Work order
Each line from the one holding "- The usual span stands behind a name" to the end of the data below must be output verbatim, with no other lines.

···

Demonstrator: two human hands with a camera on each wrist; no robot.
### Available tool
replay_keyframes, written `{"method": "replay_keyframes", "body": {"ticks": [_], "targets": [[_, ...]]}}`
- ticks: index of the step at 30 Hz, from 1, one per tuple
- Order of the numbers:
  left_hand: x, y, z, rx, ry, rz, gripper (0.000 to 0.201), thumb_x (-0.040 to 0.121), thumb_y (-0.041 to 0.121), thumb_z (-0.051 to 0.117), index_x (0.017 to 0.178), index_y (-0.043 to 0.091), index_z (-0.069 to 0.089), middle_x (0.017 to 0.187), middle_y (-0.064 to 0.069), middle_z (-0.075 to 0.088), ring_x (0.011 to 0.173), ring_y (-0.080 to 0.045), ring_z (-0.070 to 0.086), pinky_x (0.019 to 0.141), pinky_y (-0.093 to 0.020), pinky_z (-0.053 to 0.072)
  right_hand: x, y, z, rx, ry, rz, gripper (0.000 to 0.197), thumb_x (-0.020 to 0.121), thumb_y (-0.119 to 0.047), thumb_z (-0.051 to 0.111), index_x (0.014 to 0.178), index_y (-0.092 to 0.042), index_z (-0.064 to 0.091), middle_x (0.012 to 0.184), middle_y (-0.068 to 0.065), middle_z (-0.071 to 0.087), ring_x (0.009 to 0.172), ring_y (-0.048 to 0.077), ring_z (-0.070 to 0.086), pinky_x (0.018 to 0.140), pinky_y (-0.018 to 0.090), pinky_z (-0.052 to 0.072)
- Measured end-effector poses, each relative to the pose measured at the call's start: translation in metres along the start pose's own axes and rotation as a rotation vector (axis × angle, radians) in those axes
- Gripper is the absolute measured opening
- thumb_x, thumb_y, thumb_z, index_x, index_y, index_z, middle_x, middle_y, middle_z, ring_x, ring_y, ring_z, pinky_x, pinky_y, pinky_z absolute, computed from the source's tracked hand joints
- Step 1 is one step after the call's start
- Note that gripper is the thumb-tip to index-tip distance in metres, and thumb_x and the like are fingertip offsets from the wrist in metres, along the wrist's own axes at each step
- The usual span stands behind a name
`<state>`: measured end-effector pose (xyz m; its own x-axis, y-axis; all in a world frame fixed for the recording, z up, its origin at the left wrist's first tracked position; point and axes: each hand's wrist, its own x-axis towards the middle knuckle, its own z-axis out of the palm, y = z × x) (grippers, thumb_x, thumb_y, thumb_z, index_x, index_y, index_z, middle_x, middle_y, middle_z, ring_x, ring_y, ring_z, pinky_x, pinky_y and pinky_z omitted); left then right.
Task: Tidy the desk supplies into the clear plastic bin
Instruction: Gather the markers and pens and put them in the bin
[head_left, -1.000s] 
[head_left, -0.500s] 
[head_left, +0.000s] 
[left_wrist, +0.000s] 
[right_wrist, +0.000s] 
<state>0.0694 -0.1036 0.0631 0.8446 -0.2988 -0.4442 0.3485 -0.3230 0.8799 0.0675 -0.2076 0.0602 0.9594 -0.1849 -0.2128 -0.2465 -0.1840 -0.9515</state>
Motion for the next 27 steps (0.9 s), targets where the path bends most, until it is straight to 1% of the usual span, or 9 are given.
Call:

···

Response below
- The usual span stands behind a name
`<state>`: measured end-effector pose (xyz m; its own x-axis, y-axis; all in a world frame fixed for the recording, z up, its origin at the left wrist's first tracked position; point and axes: each hand's wrist, its own x-axis towards the middle knuckle, its own z-axis out of the palm, y = z × x) (grippers, thumb_x, thumb_y, thumb_z, index_x, index_y, index_z, middle_x, middle_y, middle_z, ring_x, ring_y, ring_z, pinky_x, pinky_y and pinky_z omitted); left then right.
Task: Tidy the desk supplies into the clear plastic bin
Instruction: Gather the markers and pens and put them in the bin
[head_left, -1.000s] 
[head_left, -0.500s] 
[head_left, +0.000s] 
[left_wrist, +0.000s] 
[right_wrist, +0.000s] 
<state>0.0694 -0.1036 0.0631 0.8446 -0.2988 -0.4442 0.3485 -0.3230 0.8799 0.0675 -0.2076 0.0602 0.9594 -0.1849 -0.2128 -0.2465 -0.1840 -0.9515</state>
Motion for the next 27 steps (0.9 s), targets where the path bends most, until it is straight to 1% of the usual span, or 9 are given.
Call:

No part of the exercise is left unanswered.